Editor’s Note: the following post is written by Theo Hildyard, Solutions Architect, Market Surveillance at Progress Software was origianally published on TABB Forum.
Since the May 6, 2010 flash crash the issue of out-of-control machines trading on global stock markets has made headlines over and over. Just last week a US market maker, Knight Capital, nearly blew itself up with a rogue algorithm. The calls for regulation are growing louder and regulators globally are struggling to bring order to an automated marketplace that is increasingly chaotic.

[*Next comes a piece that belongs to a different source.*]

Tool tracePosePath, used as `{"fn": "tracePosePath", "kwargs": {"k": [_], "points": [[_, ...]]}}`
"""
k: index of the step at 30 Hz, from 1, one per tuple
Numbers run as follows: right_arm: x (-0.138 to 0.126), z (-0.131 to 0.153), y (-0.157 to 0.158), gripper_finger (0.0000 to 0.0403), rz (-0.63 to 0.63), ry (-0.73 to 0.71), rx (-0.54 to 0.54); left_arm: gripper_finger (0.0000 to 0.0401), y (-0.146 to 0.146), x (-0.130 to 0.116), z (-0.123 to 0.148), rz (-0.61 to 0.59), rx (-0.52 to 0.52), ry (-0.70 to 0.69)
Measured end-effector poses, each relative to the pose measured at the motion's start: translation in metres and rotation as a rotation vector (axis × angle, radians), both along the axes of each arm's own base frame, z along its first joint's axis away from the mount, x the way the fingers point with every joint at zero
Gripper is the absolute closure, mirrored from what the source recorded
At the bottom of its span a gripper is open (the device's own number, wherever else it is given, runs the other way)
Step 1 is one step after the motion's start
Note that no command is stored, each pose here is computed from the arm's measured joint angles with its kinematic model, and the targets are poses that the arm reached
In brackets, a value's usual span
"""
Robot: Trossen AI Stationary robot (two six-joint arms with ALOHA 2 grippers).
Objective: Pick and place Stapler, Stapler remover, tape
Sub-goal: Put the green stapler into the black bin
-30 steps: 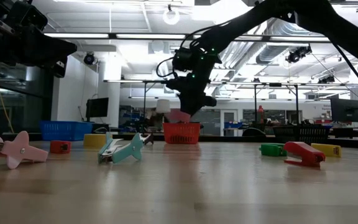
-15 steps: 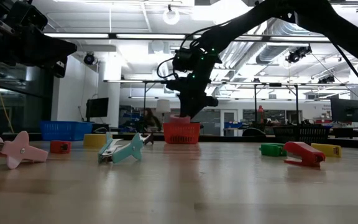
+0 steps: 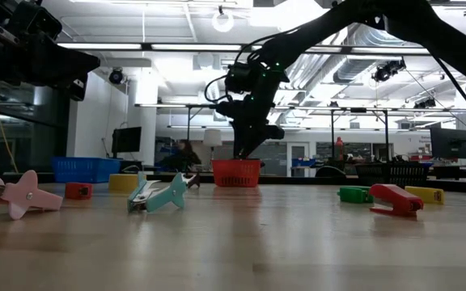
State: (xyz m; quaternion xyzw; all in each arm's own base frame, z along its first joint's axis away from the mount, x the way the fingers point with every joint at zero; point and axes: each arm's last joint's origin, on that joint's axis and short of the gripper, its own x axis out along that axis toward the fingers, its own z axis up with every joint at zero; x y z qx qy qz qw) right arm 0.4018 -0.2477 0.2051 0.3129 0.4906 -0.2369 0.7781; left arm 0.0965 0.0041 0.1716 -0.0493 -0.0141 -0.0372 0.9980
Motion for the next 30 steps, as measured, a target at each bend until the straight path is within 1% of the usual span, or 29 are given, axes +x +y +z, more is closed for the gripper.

In India, the Securities and Exchange Board is considering imposing speed limits on high-frequency trading. The Hong Kong Securities and Futures Commission's CEO is very keen to regulate HFT and proposes that algorithms are tested annually. Australia's Securities and Investments Commission (ASIC) wants automated trading systems tested. In Europe the Securities and Markets Authority (ESMA) is preparing to crack down on every aspect of automated trading from algorithms to CDS to short selling. And in the US the Securities and Exchange Commission is tightening rules on automated trading systems and programs, with Knight Capital having added to the urgency.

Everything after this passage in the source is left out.